In the entries that follow, find every line containing "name" and copy it.

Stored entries

____

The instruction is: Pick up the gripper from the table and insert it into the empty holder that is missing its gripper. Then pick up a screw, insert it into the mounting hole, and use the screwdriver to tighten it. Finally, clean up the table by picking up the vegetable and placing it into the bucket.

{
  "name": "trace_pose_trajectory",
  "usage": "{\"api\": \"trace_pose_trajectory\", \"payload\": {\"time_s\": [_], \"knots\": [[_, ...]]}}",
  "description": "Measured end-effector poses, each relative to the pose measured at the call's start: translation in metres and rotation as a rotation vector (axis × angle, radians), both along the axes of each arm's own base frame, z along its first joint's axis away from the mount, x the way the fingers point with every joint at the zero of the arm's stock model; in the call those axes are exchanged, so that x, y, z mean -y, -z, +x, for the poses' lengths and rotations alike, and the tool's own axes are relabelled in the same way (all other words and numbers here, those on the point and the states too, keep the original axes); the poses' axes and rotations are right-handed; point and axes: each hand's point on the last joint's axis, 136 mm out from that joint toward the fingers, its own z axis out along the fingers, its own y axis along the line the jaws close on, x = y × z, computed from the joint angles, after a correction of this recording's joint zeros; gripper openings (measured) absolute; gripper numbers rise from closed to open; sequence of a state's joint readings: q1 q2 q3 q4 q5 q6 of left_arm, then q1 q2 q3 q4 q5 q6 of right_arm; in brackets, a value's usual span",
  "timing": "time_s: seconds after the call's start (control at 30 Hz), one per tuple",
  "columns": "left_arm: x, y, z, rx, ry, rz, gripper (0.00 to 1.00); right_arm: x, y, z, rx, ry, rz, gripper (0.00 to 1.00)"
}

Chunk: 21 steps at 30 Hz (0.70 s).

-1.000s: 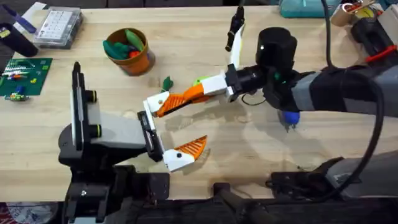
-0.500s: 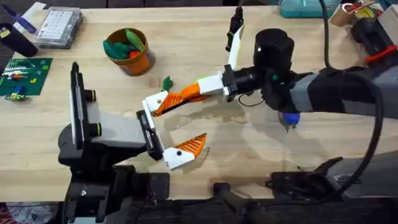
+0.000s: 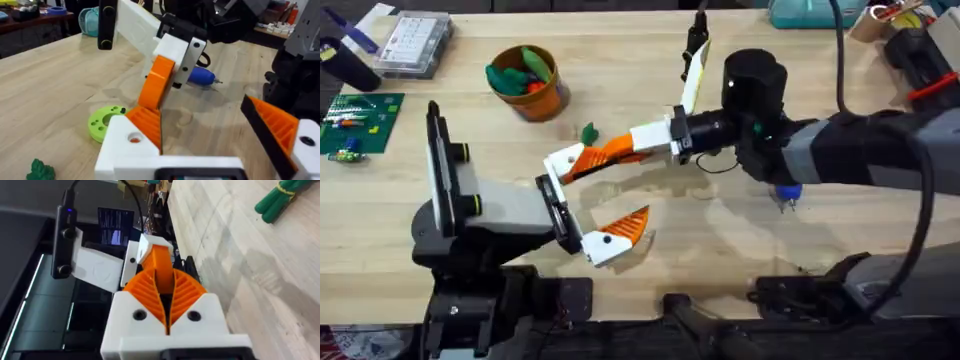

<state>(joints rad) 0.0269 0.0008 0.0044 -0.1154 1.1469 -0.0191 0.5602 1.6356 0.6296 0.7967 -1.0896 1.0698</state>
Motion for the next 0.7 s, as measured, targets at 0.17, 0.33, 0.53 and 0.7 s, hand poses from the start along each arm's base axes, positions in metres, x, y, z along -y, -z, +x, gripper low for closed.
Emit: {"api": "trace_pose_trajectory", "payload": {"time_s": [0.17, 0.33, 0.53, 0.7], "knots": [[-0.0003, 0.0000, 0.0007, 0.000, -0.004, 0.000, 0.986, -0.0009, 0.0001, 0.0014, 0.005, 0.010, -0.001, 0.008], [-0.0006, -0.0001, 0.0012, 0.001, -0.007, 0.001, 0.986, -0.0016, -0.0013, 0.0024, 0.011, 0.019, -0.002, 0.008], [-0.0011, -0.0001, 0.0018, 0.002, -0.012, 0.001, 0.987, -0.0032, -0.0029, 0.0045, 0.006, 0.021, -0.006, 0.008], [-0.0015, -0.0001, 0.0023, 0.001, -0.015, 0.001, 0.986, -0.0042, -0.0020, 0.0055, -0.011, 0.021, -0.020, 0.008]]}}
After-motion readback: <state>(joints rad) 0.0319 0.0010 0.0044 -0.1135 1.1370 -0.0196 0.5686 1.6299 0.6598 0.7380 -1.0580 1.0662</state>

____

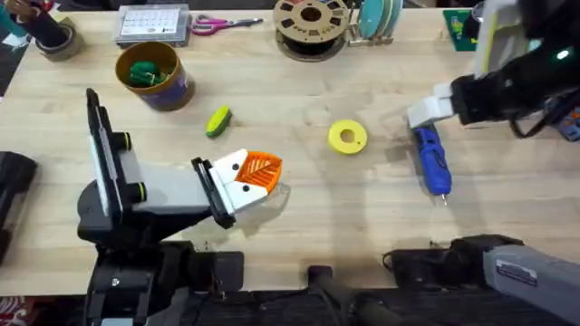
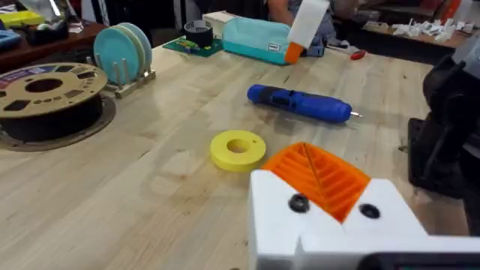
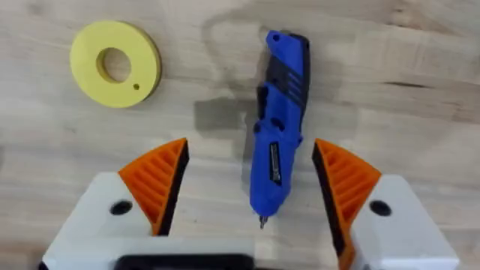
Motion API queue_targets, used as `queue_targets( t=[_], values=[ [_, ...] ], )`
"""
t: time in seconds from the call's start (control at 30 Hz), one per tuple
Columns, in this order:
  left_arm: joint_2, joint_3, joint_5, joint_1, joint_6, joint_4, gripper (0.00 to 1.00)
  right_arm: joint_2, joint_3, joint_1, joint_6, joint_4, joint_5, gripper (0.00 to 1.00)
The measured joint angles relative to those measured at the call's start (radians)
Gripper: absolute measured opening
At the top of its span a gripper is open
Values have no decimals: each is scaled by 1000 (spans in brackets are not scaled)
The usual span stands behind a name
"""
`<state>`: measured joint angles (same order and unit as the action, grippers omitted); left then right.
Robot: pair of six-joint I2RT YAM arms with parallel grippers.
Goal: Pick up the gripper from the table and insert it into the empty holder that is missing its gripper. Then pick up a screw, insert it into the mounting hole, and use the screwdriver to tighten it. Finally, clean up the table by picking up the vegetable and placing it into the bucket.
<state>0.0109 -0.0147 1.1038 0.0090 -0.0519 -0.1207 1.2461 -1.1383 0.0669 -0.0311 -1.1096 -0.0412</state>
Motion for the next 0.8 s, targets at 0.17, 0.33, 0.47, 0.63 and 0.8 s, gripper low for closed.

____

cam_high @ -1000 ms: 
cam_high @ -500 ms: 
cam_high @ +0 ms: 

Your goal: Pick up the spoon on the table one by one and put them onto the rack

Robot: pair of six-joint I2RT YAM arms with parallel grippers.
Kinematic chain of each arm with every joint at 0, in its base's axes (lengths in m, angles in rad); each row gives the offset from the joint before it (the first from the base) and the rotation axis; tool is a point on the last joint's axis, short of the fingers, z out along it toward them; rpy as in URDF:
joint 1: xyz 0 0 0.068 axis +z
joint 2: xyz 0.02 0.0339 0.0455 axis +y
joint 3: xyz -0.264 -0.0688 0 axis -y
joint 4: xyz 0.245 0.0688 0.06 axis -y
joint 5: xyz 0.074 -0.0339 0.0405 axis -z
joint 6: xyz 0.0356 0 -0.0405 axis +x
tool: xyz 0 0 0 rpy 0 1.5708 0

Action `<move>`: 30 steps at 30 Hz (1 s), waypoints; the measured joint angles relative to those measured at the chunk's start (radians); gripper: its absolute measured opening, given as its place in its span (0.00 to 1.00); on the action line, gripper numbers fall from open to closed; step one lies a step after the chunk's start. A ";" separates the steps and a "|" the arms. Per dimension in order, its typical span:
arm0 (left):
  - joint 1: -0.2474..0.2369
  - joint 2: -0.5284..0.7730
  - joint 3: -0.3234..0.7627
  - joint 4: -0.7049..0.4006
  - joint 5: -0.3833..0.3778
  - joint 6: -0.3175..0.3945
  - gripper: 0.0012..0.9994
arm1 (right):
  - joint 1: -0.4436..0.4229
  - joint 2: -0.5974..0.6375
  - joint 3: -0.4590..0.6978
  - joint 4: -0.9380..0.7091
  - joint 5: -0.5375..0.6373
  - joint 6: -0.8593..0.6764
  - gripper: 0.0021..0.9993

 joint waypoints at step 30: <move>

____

RESPONSE —
  "name": "trace_pose_trajectory",
The usual span stands behind a name

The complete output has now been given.